どうしようか。返事、しちゃおうか。まだベッドに倒れながら考える。
「…もしかして、ここが嫌になった?帰りたい?」
ー嫌い?帰りたい?
アルクが尋ねてきた単語を頭の中がぐるぐると回り始めた。
ここの世界は嫌いじゃない。楽しいし、ものすごく親切な人に恵まれてある。けれども、帰りたいと願った日は無いとは言えなかった。

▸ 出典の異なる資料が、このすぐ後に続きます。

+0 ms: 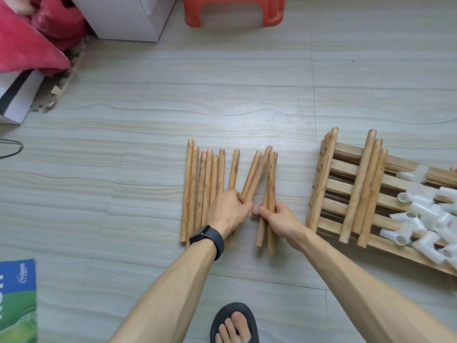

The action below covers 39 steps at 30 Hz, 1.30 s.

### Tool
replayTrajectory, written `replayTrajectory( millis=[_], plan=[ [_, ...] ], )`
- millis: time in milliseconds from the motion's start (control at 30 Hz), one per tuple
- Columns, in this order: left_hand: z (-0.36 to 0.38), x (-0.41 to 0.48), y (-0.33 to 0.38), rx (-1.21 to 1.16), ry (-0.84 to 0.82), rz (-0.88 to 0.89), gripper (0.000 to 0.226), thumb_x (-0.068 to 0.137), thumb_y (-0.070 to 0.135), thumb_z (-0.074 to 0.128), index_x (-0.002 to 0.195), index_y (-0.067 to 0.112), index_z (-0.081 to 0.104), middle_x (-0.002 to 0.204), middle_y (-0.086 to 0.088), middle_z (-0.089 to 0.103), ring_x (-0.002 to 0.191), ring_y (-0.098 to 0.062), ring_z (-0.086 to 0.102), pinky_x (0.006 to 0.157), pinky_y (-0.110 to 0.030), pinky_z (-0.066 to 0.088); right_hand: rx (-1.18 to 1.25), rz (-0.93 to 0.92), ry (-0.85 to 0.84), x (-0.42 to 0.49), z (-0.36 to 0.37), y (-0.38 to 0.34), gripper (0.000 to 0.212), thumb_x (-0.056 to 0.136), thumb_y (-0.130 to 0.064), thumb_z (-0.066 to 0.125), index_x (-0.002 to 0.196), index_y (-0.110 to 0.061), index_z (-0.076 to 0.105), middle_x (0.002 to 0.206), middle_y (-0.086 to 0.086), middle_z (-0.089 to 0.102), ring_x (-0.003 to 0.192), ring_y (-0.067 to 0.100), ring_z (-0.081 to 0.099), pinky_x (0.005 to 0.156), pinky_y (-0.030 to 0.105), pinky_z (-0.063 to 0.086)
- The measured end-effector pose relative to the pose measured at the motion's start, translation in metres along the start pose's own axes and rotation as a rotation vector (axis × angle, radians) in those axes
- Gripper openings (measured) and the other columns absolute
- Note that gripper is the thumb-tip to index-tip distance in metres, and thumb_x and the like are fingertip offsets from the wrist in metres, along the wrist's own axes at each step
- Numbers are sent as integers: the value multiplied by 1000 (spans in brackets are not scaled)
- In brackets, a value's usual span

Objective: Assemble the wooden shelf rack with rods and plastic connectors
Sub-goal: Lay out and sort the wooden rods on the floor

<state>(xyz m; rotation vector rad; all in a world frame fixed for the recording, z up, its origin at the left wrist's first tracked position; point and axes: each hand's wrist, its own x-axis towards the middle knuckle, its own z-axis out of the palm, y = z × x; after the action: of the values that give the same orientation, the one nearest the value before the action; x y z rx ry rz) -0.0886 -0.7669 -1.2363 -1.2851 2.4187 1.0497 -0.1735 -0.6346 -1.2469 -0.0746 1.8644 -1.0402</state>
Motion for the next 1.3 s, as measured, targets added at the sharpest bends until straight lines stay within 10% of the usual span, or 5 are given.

そっと、ベットから起きドアの前まで進んだ。アルクは騎士だ。私が動いた気配は分かっているだろう。
「嫌いなんかなっていない。ただ…」
私も、ドア越しでアルクに話しかける。アルクはというと静かに私の言葉をまっていた。
「ただ、何も上手くいかない自分が嫌なの…お願い、アルク…嫌いにならないで…」
靄がかかった自分の気持ちを口にしたら涙が次々と溢れてくる。しまいには、嗚咽が出るほどに。
「優奈、優奈。開けていい?」
優しいアルクの声が響く。
が、アルクは私の許可もなしにドアを開けた。そして、私をそっと抱きしめる。
「俺は優奈のこと嫌いにならないよ。まだ来て1週間しかたっていないんだよ?上手くいかないのは当たり前。これからゆっくり馴れていこうよ。」
アルクの優しい言葉に私はまた涙が溢れてくる。
ーうん。私は私のリズムでこの世界で生きていこう。
アルクは私が泣き止むまでずっと抱きしめてくれていた。